§ **TASK GOAL**
Go through the listing below and report how many lines contain the word "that"; write no other words.

§ **GIVEN DATA**
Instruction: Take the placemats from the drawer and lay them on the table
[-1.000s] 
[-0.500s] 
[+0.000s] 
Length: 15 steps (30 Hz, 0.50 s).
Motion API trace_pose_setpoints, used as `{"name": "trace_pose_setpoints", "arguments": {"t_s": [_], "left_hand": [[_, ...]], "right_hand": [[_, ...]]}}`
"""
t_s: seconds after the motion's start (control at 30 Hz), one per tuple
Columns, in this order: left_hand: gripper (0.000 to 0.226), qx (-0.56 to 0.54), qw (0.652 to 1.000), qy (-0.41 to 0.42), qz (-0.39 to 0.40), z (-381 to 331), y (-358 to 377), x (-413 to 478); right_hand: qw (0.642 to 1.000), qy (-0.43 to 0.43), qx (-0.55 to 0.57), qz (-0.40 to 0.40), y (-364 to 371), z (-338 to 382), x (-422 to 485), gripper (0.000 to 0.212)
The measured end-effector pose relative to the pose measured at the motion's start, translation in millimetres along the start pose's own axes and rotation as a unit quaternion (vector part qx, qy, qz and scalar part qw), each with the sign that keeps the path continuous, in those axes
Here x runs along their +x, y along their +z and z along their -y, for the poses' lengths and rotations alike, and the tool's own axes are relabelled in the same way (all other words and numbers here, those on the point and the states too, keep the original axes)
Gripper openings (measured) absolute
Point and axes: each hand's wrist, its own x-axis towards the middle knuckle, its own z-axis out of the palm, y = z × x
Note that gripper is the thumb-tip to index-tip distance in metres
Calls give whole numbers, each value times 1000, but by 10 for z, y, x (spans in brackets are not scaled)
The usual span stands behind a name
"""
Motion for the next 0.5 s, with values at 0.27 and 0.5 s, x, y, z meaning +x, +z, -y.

§ **ANSWER SPACE**
2